• About this task
Locate each line below that includes "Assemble" and reproduce it.

• Extracted data
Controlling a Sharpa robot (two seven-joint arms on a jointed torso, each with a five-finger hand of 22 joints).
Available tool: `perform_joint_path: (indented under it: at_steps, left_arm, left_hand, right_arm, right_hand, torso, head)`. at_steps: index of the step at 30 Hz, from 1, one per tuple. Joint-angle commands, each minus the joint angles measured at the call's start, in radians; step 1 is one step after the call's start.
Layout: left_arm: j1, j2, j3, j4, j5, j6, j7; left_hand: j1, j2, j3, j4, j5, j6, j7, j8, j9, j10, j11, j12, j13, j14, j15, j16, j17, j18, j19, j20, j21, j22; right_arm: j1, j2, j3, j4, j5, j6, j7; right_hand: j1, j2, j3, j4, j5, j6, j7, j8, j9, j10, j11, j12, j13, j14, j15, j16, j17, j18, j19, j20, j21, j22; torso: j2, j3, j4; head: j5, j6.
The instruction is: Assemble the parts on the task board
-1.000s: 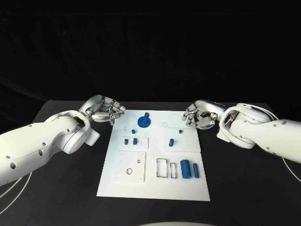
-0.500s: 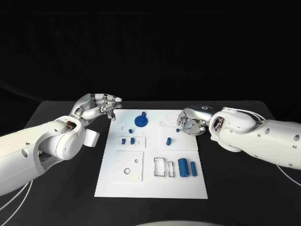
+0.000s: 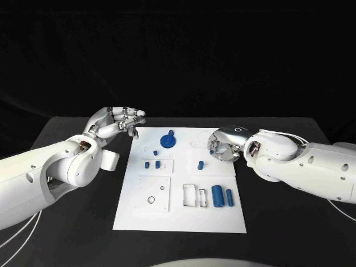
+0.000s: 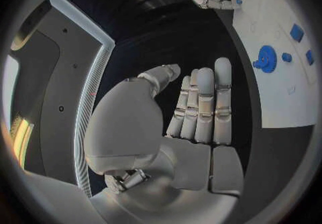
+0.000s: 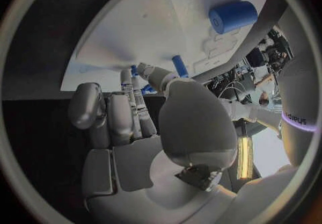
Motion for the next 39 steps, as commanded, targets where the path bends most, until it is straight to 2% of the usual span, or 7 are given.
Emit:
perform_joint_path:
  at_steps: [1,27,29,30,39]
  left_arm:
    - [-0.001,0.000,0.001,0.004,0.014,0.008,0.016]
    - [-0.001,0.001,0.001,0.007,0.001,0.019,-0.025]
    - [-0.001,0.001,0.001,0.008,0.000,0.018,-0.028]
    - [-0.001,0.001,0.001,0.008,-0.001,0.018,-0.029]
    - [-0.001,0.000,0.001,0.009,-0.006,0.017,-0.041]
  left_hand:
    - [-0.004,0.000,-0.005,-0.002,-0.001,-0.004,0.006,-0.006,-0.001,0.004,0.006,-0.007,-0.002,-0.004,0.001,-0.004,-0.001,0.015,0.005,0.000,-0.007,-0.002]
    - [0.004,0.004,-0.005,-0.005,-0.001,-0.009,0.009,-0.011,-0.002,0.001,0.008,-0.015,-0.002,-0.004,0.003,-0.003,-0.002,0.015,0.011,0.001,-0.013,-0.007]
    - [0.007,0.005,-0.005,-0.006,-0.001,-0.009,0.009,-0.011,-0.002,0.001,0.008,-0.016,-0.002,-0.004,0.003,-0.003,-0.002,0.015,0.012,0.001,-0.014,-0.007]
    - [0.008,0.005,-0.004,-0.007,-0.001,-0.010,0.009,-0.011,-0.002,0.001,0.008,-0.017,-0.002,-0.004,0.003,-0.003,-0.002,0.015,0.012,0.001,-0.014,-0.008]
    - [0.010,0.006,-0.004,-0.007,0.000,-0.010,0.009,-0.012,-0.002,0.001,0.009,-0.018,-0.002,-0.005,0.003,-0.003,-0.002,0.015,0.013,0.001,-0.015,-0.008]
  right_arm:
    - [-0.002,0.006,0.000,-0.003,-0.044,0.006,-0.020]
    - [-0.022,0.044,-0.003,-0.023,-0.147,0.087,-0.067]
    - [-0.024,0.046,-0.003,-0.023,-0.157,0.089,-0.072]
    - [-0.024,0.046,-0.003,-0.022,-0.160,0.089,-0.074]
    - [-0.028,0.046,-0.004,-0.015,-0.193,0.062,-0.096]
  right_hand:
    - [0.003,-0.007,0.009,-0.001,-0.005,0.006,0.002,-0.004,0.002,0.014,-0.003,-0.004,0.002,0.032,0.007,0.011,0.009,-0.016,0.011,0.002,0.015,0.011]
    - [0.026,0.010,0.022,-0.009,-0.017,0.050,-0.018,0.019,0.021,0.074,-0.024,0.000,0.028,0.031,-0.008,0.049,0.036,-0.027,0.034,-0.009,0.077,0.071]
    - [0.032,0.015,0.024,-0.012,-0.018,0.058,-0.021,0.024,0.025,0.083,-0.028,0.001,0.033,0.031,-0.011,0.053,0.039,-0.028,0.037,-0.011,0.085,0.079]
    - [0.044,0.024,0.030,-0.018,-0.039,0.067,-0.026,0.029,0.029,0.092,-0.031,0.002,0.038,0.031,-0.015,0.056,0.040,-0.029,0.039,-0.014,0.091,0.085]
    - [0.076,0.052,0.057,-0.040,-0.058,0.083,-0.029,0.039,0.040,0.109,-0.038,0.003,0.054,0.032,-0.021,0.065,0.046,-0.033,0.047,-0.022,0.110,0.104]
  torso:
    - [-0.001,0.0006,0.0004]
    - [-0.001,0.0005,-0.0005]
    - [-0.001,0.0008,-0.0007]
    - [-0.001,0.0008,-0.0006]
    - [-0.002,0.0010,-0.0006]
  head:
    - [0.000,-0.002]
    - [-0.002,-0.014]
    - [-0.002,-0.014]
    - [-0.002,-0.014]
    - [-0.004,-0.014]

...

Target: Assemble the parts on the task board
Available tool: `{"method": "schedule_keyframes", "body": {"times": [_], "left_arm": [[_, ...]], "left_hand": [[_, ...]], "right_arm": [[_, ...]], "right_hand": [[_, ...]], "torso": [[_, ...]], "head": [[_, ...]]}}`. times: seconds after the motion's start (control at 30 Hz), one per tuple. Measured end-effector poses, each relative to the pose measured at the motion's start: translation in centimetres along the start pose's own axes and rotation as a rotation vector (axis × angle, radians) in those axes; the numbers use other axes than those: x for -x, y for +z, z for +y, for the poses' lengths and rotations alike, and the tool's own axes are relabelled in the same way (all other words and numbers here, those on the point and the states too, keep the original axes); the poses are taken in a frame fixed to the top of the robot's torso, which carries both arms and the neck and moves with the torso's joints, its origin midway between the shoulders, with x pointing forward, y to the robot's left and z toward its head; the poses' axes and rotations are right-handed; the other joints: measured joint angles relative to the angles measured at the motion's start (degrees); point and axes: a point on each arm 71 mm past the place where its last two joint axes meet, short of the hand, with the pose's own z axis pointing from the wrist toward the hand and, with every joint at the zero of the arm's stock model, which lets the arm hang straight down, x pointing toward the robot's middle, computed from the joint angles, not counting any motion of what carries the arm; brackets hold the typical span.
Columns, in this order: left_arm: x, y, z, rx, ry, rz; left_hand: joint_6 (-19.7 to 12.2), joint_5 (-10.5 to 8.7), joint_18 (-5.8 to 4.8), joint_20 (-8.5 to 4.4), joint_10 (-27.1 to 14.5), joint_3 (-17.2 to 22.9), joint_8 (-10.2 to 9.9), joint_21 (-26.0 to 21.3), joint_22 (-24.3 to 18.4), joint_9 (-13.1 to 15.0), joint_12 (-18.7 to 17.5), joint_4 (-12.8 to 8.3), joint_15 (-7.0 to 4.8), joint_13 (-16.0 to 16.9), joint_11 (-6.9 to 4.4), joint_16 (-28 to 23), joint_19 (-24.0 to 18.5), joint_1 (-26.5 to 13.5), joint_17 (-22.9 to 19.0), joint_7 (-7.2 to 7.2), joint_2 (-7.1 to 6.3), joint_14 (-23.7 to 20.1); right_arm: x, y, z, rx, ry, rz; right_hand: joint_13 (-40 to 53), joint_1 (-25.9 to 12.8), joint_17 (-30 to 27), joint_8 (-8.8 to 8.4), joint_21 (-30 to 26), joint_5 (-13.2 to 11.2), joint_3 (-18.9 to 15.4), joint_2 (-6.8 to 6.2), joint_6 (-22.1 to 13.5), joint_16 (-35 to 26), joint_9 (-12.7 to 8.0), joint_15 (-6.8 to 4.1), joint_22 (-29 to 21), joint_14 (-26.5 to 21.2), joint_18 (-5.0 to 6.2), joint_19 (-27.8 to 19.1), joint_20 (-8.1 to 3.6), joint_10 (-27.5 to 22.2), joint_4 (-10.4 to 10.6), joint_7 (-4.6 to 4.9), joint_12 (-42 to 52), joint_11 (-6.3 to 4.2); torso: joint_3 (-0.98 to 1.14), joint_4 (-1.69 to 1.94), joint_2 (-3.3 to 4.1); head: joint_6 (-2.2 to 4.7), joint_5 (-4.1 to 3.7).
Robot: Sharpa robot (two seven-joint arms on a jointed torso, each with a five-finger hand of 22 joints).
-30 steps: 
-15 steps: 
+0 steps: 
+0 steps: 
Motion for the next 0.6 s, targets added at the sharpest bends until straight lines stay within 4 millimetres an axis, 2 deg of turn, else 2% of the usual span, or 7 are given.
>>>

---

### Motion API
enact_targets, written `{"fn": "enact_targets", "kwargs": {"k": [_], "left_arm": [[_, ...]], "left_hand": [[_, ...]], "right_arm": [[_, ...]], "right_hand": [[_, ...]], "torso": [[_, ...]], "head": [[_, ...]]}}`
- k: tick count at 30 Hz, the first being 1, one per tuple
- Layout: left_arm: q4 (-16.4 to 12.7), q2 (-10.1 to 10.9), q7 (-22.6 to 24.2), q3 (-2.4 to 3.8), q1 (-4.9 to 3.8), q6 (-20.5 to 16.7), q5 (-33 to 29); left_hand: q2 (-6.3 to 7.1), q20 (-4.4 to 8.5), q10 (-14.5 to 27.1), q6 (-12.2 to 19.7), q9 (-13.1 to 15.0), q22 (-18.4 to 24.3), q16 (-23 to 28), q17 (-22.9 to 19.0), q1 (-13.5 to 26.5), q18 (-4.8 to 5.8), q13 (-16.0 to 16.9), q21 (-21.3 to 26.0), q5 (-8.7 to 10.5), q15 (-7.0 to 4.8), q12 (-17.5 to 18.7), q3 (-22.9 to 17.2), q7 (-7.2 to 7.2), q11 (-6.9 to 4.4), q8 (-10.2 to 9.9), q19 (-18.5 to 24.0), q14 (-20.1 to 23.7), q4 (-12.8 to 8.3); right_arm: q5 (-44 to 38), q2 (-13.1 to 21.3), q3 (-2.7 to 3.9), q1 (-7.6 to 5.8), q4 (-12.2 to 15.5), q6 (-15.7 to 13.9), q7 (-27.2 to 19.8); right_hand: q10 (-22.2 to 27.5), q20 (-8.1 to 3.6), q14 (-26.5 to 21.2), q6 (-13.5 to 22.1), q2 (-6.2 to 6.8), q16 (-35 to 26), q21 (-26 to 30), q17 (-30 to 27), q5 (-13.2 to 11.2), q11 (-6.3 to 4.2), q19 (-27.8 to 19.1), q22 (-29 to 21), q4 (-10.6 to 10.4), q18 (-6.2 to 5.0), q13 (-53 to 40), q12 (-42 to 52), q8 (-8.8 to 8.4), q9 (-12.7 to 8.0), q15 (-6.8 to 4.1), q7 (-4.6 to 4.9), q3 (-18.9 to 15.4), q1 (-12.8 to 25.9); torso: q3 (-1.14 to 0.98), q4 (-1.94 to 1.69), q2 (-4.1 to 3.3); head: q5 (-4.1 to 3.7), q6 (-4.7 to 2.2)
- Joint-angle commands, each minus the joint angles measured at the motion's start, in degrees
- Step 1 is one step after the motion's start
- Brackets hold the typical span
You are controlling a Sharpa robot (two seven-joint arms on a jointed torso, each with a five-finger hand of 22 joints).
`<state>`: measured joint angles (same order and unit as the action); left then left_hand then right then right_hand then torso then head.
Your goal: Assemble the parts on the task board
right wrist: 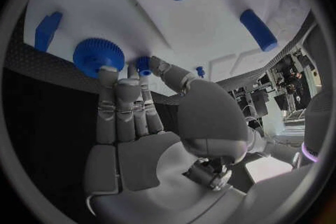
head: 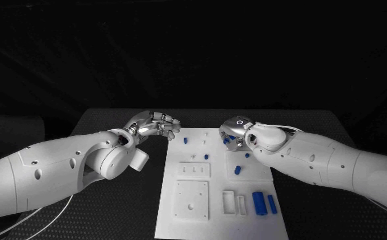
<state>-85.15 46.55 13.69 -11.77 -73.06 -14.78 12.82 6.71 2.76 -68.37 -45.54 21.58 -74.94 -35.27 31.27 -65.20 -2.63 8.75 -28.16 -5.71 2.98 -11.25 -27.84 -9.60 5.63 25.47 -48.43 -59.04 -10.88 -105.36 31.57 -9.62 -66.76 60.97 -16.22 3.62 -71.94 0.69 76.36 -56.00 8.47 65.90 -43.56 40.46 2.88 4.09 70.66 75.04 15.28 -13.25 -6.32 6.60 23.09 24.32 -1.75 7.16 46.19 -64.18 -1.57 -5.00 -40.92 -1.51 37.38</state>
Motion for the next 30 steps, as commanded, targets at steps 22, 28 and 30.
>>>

• Task answer
The instruction is: Assemble the parts on the task board
Target: Assemble the parts on the task board
Your goal: Assemble the parts on the task board

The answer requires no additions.